### About this task
Scan the data below for the string "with". Show every line where it turns up.

### The data
━━━━━━

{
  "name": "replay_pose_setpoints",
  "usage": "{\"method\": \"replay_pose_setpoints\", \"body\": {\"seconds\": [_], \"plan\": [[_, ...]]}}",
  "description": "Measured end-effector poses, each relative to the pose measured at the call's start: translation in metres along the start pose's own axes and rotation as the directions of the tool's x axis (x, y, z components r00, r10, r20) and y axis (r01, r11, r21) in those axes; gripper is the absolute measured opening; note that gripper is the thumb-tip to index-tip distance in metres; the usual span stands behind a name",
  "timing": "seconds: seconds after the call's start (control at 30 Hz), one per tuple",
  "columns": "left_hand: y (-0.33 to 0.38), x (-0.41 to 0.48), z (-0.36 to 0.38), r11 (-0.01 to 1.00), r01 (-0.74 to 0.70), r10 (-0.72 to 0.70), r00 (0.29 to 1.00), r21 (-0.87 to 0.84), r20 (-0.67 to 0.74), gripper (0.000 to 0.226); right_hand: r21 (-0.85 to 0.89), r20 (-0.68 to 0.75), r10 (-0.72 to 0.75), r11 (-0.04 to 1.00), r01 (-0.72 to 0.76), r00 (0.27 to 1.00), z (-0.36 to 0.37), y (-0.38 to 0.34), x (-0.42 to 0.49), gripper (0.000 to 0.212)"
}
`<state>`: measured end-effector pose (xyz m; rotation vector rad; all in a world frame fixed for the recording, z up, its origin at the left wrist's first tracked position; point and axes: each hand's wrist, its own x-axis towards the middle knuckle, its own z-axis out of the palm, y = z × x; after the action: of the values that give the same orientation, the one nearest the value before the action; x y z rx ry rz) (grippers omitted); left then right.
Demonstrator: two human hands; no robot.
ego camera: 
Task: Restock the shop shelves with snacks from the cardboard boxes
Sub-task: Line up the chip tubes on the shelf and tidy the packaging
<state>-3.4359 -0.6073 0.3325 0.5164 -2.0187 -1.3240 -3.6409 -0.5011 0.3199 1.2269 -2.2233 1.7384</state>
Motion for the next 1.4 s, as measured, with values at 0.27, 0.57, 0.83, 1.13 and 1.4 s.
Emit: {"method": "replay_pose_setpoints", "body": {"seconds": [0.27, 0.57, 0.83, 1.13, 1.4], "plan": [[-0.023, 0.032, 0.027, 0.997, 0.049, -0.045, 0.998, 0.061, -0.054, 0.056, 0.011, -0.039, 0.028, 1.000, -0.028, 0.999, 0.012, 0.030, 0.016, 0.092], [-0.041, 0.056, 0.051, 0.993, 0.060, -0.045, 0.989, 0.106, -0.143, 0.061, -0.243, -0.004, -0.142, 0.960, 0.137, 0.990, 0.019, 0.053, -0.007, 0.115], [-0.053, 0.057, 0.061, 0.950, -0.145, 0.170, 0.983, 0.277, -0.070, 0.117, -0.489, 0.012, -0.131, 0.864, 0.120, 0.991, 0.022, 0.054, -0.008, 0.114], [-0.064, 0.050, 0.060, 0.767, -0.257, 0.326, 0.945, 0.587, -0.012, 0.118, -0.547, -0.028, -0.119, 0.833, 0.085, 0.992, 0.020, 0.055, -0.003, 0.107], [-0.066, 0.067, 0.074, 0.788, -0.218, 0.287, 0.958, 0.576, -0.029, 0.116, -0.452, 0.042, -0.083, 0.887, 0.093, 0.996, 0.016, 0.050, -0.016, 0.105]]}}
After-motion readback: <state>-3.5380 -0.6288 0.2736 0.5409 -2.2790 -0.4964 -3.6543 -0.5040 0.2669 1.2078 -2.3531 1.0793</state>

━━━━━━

### Answer to this exercise
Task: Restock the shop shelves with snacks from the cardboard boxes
Motion for the next 1.4 s, as measured, with values at 0.27, 0.57, 0.83, 1.13 and 1.4 s.

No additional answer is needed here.